Reproduce every line of the material, exactly as given.

◇ ◇ ◇ ◇ ◇ ◇ ◇

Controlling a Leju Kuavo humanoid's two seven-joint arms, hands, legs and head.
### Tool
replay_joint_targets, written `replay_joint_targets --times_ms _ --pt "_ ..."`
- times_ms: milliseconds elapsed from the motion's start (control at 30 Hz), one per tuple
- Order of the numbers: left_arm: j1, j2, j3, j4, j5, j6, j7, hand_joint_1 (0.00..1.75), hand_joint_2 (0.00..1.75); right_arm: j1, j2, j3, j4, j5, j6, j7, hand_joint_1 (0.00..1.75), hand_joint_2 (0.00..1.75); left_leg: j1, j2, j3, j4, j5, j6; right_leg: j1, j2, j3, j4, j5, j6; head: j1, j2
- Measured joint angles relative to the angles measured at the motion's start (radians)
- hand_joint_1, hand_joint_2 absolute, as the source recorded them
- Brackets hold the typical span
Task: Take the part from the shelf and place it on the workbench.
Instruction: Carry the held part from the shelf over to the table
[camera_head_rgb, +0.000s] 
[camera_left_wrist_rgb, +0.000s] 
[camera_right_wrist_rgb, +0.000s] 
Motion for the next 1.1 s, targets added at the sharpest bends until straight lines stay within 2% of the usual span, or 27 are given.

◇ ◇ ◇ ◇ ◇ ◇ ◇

## Response to the task
Controlling a Leju Kuavo humanoid's two seven-joint arms, hands, legs and head.
### Tool
replay_joint_targets, written `replay_joint_targets --times_ms _ --pt "_ ..."`
- times_ms: milliseconds elapsed from the motion's start (control at 30 Hz), one per tuple
- Order of the numbers: left_arm: j1, j2, j3, j4, j5, j6, j7, hand_joint_1 (0.00..1.75), hand_joint_2 (0.00..1.75); right_arm: j1, j2, j3, j4, j5, j6, j7, hand_joint_1 (0.00..1.75), hand_joint_2 (0.00..1.75); left_leg: j1, j2, j3, j4, j5, j6; right_leg: j1, j2, j3, j4, j5, j6; head: j1, j2
- Measured joint angles relative to the angles measured at the motion's start (radians)
- hand_joint_1, hand_joint_2 absolute, as the source recorded them
- Brackets hold the typical span
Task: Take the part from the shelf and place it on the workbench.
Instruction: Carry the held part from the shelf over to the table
[camera_head_rgb, +0.000s] 
[camera_left_wrist_rgb, +0.000s] 
[camera_right_wrist_rgb, +0.000s] 
Motion for the next 1.1 s, targets added at the sharpest bends until straight lines stay within 2% of the usual span, or 27 are given.

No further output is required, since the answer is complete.